The Bieber is a river of Hesse, Germany. It flows into the Rodau in Mühlheim am Main.

The Bieber rises northeast of Dreieich-Götzenhain in the field "Am green Born" just west of a farm on Kirchborn and flows in a northeasterly direction from there. It takes on the right swelling branch Kirchborn and then pulls through the southern tip of the forest Lichteichen where it flows through the Wollwiesenteich, where it gains from the left another inflow. After re-entry into the field corridor, it soon crosses the county town of Dietzenbach and enters behind it between Dietzenbach and Heusenstamm back into the forest, where she moves past the Patershäuser Hof by its long clearings, here called Liliengraben.

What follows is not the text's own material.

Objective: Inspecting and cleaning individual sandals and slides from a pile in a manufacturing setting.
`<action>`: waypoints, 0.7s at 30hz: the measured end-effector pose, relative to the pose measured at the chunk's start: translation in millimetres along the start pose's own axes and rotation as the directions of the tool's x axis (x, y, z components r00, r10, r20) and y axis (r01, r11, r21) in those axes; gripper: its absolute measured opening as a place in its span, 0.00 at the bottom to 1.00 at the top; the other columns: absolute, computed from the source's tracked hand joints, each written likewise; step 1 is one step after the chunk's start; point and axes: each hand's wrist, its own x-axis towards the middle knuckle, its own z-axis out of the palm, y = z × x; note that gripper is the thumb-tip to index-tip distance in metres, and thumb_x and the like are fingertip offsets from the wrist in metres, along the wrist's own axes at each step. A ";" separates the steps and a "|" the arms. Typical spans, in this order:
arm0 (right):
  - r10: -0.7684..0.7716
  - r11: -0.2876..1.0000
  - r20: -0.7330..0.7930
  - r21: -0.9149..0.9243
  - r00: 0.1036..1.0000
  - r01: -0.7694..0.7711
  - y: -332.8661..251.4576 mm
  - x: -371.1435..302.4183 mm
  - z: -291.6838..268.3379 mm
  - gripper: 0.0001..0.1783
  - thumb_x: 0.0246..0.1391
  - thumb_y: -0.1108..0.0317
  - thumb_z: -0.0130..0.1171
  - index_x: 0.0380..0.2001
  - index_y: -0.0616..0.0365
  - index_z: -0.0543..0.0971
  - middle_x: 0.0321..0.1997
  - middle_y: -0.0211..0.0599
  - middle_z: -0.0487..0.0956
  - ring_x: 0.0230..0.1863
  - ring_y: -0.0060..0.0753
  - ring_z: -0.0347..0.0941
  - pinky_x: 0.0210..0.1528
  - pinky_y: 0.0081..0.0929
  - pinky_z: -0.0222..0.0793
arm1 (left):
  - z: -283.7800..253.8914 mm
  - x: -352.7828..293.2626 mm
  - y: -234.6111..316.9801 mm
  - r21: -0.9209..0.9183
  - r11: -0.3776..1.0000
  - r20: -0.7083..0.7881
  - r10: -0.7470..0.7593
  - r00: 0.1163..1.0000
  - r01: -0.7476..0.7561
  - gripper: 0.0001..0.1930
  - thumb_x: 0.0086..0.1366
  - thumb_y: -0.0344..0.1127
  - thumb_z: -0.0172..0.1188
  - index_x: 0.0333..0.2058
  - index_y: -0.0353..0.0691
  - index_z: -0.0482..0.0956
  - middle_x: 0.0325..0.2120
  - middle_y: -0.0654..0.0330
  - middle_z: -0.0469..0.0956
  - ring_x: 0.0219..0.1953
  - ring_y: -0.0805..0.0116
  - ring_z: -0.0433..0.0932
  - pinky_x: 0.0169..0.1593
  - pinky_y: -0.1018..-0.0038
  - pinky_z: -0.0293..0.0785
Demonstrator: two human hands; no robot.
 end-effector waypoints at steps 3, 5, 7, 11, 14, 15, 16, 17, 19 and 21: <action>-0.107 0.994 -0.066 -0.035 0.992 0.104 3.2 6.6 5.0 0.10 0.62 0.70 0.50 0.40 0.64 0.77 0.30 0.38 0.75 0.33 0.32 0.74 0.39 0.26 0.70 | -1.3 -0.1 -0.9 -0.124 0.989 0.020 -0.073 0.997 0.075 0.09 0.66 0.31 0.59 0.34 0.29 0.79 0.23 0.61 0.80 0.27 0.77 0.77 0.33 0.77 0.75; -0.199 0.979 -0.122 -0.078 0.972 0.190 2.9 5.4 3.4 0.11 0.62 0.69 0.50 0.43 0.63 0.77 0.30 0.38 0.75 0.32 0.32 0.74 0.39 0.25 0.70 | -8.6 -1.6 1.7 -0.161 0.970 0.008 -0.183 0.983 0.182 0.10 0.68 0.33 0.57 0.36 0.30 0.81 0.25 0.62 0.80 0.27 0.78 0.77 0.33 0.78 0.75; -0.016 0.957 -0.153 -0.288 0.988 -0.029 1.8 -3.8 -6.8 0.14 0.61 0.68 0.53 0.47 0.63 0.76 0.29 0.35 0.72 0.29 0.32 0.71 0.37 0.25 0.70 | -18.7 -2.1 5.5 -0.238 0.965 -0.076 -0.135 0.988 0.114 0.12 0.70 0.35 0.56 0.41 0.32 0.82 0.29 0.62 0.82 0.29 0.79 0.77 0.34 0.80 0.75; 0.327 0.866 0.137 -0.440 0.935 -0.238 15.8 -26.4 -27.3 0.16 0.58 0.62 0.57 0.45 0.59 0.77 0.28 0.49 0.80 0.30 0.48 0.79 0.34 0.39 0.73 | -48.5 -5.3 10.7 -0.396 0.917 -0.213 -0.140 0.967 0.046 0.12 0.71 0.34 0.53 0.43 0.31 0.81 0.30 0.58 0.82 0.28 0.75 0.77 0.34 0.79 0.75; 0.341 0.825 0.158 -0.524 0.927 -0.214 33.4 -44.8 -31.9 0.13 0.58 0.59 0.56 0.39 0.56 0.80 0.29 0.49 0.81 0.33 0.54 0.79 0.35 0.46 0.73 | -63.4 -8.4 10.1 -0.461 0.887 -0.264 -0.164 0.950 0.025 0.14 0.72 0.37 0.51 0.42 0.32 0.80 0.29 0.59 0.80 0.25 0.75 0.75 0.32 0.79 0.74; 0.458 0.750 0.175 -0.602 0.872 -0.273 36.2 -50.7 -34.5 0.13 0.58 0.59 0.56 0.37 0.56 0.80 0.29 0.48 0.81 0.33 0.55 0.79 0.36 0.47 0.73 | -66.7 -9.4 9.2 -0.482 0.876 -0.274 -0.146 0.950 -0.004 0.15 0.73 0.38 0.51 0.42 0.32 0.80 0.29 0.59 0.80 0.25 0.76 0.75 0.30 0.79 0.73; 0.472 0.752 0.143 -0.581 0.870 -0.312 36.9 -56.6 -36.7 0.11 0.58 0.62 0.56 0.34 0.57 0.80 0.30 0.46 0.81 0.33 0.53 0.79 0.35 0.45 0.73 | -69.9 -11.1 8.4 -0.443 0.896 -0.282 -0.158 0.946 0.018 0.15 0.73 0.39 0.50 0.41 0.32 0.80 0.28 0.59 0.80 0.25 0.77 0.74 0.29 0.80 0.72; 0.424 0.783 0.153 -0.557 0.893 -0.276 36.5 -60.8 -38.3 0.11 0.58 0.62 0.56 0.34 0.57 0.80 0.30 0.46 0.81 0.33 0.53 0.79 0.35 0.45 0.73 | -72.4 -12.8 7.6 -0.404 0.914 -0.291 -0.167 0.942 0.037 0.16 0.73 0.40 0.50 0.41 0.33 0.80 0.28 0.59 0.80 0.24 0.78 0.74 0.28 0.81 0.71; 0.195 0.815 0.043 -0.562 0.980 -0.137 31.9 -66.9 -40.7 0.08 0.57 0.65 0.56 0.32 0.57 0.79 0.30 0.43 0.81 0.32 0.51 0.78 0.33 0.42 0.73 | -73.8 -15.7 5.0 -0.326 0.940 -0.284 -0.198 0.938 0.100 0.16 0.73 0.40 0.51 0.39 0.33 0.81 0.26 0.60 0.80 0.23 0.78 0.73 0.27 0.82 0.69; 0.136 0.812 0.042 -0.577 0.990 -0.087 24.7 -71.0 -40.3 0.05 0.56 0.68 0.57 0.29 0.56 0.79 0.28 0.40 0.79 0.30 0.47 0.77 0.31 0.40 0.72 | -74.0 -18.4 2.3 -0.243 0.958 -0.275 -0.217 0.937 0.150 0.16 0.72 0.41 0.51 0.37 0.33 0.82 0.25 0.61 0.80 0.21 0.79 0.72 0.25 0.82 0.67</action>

Towards the end of the clearing, it picks up the Schmittgraben from the south and then turns north in the direction of its flow, traverses Heusenstamm, passes the Heusenstammer Schloss and then passes under the crossing A 3. It enters in approximate parallel to the S-Bahn for another forest-and-field section of the Strutäckern in the Offenbach district of Bieber and turns into it to the northeast.

Then Bieber runs from the upper mill underground in a tube and only appears again at the corridor boundary of the place to daylight. After passing under the B 448, it passes through the Feldmark at the cheese mill and accompanied by a wide meadow strip through the forest east of Offenbach. Behind it touches the residential area Markwald of Mühlheim and then flows a little north of it from the left and southwest opposite the Henningweg in the Rodau, which flows into the Main after about a final kilometer Nordlauf then soon.